EXERCISE AIM: For every line in the data below that contains "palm", copy the line.

AVAILABLE DATA:
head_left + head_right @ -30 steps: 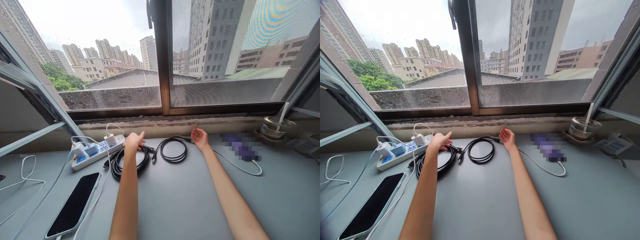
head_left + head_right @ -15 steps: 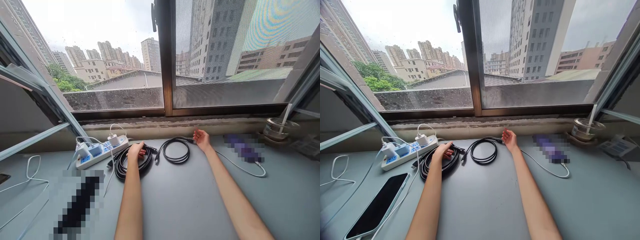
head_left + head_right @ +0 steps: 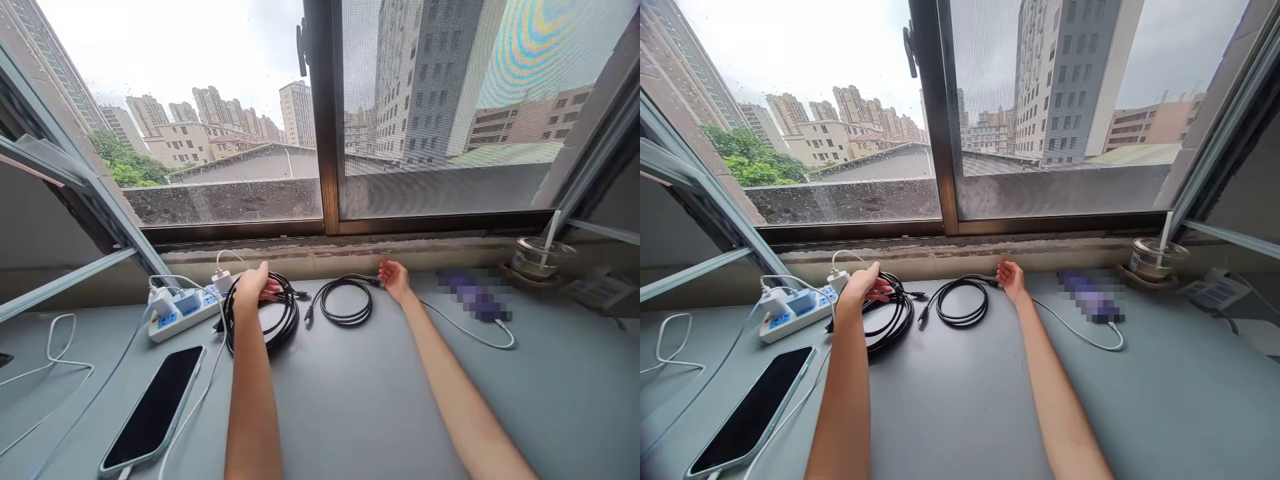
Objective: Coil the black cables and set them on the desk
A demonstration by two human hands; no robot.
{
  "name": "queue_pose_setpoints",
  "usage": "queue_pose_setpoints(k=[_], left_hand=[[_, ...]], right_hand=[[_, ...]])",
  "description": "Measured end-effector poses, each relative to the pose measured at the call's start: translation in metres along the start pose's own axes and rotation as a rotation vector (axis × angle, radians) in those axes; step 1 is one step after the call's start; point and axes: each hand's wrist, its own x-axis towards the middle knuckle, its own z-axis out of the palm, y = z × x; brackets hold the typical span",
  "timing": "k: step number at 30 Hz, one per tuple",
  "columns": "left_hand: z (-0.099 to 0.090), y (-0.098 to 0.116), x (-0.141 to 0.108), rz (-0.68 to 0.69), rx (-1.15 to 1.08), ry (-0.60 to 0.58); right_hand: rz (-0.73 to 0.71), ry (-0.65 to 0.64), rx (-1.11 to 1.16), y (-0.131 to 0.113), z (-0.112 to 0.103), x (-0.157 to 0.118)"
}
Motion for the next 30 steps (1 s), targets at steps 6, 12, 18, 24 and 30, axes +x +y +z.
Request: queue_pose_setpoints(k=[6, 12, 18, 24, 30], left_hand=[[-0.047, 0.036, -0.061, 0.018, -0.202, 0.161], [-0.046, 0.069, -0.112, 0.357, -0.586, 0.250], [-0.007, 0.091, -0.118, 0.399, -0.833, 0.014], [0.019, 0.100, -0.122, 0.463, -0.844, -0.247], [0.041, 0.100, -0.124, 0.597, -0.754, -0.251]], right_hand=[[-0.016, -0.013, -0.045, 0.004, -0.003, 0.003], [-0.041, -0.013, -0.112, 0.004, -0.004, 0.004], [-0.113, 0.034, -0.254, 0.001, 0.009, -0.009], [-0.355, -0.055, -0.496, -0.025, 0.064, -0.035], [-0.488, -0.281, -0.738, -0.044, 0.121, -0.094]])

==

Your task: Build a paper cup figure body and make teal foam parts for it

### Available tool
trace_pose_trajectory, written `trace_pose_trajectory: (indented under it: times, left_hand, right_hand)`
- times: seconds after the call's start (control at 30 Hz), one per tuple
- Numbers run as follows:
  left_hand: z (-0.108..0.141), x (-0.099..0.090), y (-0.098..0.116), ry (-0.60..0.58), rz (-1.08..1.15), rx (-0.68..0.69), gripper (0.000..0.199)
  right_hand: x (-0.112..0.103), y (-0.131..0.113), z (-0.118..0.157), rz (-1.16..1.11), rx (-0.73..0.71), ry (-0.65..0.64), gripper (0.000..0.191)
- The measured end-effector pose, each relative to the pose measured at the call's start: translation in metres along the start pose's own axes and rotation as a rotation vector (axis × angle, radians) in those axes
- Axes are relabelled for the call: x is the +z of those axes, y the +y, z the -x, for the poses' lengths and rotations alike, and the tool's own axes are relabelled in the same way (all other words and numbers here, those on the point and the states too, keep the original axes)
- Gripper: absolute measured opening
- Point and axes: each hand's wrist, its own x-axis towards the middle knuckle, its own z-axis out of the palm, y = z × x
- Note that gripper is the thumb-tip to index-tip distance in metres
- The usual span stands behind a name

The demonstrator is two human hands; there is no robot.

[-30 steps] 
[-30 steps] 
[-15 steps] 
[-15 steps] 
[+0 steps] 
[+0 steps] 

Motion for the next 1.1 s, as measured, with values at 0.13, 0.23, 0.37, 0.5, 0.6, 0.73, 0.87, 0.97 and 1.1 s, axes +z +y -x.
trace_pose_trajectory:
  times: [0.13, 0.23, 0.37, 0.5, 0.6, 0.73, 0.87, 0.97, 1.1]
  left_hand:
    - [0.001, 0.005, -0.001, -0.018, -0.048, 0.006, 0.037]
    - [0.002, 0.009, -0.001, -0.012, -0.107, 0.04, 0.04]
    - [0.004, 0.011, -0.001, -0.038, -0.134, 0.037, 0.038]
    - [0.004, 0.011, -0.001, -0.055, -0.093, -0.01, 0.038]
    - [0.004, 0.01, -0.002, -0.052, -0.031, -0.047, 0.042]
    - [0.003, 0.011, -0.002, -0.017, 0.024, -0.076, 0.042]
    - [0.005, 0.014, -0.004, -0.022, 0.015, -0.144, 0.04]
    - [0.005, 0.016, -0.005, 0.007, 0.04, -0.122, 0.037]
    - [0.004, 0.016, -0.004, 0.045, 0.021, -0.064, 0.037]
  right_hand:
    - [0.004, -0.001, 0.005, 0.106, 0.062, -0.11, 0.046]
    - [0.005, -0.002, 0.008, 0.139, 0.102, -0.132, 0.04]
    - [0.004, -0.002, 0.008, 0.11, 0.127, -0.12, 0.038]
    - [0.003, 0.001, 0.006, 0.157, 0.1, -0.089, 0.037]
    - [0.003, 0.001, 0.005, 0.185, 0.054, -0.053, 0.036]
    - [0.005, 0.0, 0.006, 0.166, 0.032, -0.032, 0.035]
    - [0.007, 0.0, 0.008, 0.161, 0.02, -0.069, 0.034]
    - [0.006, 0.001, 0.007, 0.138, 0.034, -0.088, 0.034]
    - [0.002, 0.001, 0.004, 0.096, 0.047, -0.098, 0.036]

YOUR SOLUTION:
  "description": "Measured end-effector poses, each relative to the pose measured at the call's start: translation in metres along the start pose's own axes and rotation as a rotation vector (axis × angle, radians) in those axes; step 1 is one step after the call's start; point and axes: each hand's wrist, its own x-axis towards the middle knuckle, its own z-axis out of the palm, y = z × x; brackets hold the typical span",
- Point and axes: each hand's wrist, its own x-axis towards the middle knuckle, its own z-axis out of the palm, y = z × x

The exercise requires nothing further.